Directions for this task. Take the data below and copy exactly the lines starting at the one with "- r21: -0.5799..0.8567" and finishing at the one with "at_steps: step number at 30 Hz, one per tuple", both included.

Segment Start: Dataset

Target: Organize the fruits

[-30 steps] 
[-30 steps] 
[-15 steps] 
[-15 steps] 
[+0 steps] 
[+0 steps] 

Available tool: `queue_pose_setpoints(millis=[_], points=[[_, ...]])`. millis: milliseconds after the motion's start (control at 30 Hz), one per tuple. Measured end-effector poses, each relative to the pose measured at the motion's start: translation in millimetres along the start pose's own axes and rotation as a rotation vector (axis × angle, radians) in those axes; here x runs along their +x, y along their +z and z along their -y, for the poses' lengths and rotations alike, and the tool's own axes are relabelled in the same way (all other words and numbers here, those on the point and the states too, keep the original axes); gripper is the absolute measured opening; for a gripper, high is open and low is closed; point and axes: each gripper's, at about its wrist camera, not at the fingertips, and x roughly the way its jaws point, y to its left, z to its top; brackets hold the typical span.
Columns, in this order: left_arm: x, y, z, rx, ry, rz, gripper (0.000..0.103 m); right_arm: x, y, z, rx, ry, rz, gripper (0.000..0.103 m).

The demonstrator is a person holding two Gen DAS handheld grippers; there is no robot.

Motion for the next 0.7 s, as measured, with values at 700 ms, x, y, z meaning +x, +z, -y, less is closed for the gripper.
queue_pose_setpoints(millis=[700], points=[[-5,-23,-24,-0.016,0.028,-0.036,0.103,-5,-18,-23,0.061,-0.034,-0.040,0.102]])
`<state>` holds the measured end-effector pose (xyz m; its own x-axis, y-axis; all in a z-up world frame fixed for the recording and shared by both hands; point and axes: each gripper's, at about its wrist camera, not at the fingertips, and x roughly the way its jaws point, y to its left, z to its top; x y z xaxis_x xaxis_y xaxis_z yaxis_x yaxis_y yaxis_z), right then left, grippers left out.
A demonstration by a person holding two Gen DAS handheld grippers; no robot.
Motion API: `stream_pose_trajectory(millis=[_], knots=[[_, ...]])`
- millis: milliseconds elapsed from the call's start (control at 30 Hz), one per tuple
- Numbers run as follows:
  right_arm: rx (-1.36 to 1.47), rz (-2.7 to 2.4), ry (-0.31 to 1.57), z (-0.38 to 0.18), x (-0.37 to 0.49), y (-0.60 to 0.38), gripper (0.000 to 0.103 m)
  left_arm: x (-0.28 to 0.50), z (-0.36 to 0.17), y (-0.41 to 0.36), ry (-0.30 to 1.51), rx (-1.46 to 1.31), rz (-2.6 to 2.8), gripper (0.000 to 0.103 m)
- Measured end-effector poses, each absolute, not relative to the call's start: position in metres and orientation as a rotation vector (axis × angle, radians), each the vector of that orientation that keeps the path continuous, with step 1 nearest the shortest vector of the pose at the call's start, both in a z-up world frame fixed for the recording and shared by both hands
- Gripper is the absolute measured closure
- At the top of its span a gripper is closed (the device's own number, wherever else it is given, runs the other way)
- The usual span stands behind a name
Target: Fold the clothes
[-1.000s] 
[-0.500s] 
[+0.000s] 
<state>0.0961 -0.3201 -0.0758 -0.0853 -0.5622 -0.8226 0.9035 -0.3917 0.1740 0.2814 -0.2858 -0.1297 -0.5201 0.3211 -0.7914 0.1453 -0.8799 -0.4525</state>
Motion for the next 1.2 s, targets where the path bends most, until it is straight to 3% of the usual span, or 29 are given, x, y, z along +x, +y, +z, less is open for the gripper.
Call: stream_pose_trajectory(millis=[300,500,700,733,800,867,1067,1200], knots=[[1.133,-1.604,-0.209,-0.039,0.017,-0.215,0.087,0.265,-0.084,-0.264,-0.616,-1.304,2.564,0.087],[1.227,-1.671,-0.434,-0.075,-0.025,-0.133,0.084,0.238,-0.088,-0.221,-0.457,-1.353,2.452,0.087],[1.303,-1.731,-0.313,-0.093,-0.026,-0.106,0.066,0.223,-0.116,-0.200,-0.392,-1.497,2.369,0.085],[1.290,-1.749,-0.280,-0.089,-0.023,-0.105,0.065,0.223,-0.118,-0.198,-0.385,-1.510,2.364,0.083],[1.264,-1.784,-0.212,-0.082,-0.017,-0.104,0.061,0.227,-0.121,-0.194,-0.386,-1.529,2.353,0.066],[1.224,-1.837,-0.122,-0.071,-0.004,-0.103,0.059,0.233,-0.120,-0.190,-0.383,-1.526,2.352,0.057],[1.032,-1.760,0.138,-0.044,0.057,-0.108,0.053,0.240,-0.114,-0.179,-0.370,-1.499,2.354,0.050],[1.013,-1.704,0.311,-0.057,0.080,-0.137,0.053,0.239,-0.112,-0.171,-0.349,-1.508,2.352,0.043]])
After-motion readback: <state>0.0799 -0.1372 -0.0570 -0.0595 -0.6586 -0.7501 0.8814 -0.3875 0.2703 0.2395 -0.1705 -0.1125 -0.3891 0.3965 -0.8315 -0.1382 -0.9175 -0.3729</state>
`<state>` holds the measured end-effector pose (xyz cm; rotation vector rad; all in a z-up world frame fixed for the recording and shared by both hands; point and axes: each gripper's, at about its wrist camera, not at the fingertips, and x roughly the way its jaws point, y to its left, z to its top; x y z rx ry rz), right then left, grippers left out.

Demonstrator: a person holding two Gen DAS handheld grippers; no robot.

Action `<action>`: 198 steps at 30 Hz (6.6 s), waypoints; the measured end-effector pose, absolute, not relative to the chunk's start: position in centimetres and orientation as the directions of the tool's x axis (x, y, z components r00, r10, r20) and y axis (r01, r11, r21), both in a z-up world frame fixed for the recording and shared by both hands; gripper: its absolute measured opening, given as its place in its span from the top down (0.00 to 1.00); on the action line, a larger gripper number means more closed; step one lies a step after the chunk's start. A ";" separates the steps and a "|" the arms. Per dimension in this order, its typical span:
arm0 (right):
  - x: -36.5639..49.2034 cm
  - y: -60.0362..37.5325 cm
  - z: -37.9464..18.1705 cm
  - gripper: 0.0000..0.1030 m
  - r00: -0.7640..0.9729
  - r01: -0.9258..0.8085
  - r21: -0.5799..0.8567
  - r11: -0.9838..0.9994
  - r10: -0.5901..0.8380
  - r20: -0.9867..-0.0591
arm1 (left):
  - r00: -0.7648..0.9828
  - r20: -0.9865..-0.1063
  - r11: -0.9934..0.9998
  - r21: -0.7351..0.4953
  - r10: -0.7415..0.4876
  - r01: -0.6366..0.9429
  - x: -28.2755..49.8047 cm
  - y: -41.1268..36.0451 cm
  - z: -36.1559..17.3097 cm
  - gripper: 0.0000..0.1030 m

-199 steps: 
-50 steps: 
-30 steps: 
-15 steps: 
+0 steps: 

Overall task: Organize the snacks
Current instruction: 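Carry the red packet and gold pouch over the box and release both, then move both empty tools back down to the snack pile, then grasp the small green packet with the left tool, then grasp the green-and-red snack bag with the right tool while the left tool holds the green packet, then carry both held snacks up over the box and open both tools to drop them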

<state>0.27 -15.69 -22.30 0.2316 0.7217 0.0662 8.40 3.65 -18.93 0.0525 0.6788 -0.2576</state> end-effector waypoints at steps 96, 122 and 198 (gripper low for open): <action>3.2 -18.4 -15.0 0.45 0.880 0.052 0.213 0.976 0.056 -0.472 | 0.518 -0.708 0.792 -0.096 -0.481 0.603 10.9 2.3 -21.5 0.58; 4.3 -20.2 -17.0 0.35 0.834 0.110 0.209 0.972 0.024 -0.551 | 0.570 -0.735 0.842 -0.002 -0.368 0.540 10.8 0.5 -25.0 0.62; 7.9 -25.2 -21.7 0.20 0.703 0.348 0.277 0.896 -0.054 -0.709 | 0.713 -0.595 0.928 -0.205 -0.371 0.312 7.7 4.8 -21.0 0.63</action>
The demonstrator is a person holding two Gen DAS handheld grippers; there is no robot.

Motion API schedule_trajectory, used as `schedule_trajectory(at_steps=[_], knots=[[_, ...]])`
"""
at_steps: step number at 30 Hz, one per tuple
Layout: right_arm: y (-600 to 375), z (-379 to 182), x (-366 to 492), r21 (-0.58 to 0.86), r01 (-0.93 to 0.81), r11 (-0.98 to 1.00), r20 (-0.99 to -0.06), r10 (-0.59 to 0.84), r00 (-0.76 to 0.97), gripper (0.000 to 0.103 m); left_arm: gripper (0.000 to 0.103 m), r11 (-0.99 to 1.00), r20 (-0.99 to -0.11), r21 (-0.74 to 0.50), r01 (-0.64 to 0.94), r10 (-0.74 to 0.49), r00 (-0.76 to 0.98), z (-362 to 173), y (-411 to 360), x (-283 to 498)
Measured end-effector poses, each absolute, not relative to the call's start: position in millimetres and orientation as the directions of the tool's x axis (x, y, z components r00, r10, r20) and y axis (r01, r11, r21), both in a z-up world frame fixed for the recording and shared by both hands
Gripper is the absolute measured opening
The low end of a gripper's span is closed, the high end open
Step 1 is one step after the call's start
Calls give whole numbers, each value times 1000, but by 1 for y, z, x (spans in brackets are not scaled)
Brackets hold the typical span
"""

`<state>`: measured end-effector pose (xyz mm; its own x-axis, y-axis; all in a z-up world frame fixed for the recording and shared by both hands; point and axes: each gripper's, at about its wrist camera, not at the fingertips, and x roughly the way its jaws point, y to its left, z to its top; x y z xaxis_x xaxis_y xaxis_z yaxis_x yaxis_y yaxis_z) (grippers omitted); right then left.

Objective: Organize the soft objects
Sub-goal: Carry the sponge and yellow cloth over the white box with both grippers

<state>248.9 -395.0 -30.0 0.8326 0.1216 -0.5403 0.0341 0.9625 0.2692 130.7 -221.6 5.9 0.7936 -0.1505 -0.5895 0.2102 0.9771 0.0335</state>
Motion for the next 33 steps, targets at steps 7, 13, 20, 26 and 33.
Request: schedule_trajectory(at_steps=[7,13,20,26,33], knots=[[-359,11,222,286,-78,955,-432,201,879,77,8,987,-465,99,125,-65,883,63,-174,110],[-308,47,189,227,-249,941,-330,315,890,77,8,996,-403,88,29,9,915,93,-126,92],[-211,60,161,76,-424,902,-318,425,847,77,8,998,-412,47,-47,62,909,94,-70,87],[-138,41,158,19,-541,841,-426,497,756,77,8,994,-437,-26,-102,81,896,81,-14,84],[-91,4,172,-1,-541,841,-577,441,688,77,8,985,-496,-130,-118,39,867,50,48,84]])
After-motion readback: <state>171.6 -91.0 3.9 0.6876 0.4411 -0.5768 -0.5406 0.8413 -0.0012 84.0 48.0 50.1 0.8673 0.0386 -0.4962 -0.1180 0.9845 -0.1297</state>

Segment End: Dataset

Task output.
  - r21: -0.5799..0.8567
  - r11: -0.9838..0.9994
  - r10: -0.5901..0.8380
  - r20: -0.9867..-0.0591
arm1 (left):
  - r00: -0.7648..0.9828
  - r20: -0.9865..-0.1063
  - r11: -0.9934..0.9998
  - r21: -0.7351..0.4953
  - r10: -0.7415..0.4876
  - r01: -0.6366..0.9429
  - x: -28.2755..49.8047 cm
  - y: -41.1268..36.0451 cm
  - z: -36.1559..17.3097 cm
  - gripper: 0.0000..0.1030 m

-199 steps: 
-50 steps: 
-30 steps: 
-15 steps: 
+0 steps: 

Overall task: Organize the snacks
Current instruction: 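Carry the red packet and gold pouch over the box and release both, then move both empty tools back down to the snack pile, then grasp the small green packet with the left tool, then grasp the green-and-red snack bag with the right tool while the left tool holds the green packet, then carry both held snacks up over the box and open both tools to drop them
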
<state>0.27 -15.69 -22.30 0.2316 0.7217 0.0662 8.40 3.65 -18.93 0.0525 0.6788 -0.2576</state> end-effector waypoints at steps 96, 122 and 198 (gripper low for open): <action>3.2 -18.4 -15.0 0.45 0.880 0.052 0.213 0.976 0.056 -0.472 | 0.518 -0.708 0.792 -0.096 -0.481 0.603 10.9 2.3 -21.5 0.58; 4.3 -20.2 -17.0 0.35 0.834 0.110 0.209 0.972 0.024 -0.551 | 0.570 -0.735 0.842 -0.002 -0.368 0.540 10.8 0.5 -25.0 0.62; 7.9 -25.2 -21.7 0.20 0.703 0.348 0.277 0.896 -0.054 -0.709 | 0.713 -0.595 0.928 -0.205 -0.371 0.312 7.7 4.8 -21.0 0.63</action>
The demonstrator is a person holding two Gen DAS handheld grippers; there is no robot.

Motion API schedule_trajectory, used as `schedule_trajectory(at_steps=[_], knots=[[_, ...]])`
"""
at_steps: step number at 30 Hz, one per tuple

The exercise is now complete.